If you are one of the millions of dog owners across the globe who have told friends and family for years that you know your dog understands what type of mood you’re in, then you’ll be pleased to hear that a new study today confirms just this.
The findings released jointly by the University of Lincoln (UK) and the University of Sao Paulo (Brazil) show that dogs can recognise emotions in humans by combining information from different senses – an ability that has never previously been observed outside of humans.
The researchers presented 17 domestic dogs with pairings of images and sounds conveying different combinations of positive (happy or playful) and negative (angry or aggressive) emotional expressions in humans and dogs. These distinct sources of sensory input – photos of facial expressions and audio clips of vocalisations (voices or barks) from unfamiliar subjects – were played simultaneously to the animals, without any prior training.

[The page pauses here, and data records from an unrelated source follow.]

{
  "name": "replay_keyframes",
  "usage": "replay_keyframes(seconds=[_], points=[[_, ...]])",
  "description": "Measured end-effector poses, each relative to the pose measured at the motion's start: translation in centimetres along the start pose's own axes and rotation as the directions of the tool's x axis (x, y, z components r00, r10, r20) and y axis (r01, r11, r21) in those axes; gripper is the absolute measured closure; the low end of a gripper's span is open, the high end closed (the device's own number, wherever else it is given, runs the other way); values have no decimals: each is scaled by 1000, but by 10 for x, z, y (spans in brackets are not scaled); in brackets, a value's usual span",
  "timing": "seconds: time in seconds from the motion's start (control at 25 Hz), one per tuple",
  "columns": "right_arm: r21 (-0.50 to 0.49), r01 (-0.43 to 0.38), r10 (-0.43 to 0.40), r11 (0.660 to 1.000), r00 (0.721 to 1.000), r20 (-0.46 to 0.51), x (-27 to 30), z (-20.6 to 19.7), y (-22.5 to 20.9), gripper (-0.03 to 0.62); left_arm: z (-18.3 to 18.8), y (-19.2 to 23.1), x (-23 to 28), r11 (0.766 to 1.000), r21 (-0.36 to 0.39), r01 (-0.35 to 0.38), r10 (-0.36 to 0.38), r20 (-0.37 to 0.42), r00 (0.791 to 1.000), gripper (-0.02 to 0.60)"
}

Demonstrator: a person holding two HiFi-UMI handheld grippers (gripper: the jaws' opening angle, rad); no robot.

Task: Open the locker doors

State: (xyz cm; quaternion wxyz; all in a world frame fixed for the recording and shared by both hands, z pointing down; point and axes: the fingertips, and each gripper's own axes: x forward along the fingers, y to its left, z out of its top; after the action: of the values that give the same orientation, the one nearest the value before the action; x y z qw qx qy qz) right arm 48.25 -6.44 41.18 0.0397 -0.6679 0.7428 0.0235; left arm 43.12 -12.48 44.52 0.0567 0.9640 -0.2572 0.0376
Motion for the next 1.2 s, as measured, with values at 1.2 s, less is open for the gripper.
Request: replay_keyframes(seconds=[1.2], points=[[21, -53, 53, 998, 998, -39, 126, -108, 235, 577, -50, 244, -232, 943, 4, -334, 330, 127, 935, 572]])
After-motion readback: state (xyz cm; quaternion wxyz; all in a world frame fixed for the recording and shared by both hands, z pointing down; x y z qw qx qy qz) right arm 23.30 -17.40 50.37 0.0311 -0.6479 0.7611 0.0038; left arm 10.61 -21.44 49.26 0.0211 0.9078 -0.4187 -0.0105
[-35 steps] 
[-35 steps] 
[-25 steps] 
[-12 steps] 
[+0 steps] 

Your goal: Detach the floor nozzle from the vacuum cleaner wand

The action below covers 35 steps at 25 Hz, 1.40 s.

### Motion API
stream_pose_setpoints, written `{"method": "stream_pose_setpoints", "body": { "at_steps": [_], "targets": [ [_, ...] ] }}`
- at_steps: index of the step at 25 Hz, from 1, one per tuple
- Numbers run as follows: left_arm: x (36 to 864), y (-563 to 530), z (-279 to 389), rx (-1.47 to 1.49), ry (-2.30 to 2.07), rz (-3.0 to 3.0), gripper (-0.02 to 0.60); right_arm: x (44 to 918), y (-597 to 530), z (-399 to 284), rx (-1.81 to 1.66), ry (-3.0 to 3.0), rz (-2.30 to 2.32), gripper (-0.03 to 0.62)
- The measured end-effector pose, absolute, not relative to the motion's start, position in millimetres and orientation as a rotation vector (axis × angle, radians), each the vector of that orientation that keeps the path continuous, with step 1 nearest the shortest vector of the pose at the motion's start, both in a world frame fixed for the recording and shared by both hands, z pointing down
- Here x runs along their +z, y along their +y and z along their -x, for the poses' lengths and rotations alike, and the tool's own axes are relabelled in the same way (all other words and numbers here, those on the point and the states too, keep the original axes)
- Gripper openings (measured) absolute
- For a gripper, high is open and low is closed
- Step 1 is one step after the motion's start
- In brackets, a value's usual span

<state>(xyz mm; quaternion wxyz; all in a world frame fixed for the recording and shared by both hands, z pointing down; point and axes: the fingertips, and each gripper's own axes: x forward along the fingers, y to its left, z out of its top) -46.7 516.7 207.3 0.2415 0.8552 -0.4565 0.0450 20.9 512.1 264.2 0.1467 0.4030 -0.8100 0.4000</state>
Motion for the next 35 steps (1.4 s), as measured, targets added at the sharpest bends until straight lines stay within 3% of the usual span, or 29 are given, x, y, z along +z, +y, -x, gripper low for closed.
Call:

The team found the dogs spent significantly longer looking at the facial expressions which matched the emotional state (or valence) of the vocalisation, for both human and canine subjects.
The integration of different types of sensory information in this way indicates that dogs have mental representations of positive and negative emotional states of others.
Researcher Dr Kun Guo, from the University of Lincoln’s School of Psychology, said: “Previous studies have indicated that dogs can differentiate between human emotions from cues such as facial expressions, but this is not the same as emotional recognition.
“Our study shows that dogs have the ability to integrate two different sources of sensory information into a coherent perception of emotion in both humans and dogs. To do so requires a system of internal categorisation of emotional states. This cognitive ability has until now only been evidenced in primates and the capacity to do this across species only seen in humans.”